Records drawn from a dataset:
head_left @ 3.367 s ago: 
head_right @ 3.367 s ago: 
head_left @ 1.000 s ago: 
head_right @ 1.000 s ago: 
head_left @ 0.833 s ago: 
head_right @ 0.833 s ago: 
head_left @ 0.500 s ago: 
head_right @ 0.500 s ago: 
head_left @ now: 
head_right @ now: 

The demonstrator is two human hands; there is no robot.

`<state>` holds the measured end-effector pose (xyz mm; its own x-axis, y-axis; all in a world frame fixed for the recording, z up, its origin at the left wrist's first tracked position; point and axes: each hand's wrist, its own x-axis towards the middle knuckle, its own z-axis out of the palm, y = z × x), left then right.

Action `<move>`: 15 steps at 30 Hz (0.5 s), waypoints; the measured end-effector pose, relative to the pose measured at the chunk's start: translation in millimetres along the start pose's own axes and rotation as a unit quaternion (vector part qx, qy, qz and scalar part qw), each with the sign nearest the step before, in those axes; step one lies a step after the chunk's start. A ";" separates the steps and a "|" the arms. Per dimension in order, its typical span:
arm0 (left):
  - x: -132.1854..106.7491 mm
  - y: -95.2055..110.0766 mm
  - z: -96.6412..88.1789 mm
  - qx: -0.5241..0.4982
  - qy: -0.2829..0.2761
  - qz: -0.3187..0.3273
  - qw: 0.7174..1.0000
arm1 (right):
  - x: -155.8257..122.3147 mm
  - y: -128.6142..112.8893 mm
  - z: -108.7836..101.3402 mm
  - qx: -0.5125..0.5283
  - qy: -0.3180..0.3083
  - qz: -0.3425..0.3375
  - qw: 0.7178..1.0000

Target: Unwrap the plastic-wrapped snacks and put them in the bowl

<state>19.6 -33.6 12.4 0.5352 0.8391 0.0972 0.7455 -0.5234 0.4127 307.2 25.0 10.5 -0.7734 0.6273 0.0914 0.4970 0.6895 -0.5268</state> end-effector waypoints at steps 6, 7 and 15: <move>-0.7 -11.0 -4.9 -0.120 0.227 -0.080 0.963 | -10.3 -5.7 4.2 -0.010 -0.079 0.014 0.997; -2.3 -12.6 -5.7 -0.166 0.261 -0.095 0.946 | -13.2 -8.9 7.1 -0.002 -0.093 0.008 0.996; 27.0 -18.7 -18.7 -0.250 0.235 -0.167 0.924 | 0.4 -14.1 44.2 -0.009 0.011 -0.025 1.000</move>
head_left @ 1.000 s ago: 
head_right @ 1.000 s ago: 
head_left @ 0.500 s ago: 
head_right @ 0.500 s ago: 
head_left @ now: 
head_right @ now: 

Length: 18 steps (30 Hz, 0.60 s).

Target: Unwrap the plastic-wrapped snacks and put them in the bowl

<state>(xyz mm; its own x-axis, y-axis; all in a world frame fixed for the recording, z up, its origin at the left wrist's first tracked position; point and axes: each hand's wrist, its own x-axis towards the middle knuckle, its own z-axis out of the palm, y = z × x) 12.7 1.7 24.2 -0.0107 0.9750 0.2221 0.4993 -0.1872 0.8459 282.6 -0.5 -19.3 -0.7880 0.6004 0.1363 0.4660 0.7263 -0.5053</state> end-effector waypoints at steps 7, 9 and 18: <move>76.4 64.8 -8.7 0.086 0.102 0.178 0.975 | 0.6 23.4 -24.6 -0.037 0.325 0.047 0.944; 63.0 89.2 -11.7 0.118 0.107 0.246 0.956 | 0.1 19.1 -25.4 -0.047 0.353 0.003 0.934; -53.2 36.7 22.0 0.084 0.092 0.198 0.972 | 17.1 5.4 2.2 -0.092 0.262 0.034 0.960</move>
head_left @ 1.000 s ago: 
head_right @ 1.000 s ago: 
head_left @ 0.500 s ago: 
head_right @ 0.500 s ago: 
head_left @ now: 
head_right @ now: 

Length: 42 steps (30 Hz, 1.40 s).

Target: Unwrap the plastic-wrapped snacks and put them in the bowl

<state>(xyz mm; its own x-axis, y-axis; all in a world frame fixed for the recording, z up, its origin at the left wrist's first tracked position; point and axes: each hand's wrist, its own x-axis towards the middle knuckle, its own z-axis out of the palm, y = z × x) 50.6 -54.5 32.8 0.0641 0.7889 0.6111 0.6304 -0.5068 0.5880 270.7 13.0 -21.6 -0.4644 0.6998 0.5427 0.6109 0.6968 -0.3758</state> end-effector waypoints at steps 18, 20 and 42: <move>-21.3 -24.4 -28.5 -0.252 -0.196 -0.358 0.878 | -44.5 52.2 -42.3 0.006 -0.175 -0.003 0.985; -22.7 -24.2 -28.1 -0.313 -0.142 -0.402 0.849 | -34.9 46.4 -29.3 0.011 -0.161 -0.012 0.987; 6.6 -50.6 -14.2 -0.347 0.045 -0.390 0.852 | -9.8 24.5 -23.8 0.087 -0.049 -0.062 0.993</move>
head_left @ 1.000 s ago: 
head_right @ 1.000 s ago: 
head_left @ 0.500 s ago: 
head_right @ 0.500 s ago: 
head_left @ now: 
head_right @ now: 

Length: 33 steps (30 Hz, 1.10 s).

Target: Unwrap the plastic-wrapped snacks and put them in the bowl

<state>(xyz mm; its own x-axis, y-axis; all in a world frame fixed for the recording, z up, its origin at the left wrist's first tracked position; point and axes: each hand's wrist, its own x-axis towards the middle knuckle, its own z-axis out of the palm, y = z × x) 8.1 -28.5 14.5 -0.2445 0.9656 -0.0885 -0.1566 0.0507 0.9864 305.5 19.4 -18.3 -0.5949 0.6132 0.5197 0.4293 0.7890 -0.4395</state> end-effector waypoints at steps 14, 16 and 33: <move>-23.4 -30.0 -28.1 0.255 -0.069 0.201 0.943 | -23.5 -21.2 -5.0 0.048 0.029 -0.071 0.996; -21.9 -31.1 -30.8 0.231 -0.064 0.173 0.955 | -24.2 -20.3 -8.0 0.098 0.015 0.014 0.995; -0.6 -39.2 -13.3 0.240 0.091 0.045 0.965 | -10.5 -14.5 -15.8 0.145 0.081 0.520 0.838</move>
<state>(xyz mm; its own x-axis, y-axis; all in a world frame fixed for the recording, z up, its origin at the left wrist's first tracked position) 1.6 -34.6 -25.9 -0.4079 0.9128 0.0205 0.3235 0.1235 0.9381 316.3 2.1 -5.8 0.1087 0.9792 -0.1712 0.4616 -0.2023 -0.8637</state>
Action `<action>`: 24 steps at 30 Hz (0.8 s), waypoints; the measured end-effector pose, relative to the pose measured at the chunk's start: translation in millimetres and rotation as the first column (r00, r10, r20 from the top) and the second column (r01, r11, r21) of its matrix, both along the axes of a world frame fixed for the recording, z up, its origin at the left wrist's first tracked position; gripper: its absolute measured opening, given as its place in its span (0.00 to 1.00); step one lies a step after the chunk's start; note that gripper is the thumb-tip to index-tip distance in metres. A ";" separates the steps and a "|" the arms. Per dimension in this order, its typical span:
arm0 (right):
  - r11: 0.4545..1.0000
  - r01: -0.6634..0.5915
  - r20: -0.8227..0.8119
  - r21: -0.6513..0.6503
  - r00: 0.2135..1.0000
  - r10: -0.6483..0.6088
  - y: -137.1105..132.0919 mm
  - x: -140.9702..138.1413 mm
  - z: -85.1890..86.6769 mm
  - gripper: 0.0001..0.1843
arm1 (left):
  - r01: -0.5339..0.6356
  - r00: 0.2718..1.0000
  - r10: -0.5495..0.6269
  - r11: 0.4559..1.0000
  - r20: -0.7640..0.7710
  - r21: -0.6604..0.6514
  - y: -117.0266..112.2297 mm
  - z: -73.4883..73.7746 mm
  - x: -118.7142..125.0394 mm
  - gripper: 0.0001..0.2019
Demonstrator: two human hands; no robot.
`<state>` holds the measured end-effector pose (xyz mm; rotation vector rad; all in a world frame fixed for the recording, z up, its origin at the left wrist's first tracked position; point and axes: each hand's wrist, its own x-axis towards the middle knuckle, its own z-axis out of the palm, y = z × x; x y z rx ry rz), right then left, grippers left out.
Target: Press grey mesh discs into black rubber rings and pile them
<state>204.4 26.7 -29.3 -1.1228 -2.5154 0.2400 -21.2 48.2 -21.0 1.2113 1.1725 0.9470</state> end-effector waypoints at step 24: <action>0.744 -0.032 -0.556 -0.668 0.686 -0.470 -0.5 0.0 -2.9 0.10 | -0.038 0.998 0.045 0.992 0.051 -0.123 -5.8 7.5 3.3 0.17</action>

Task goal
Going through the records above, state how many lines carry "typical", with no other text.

Your solution
2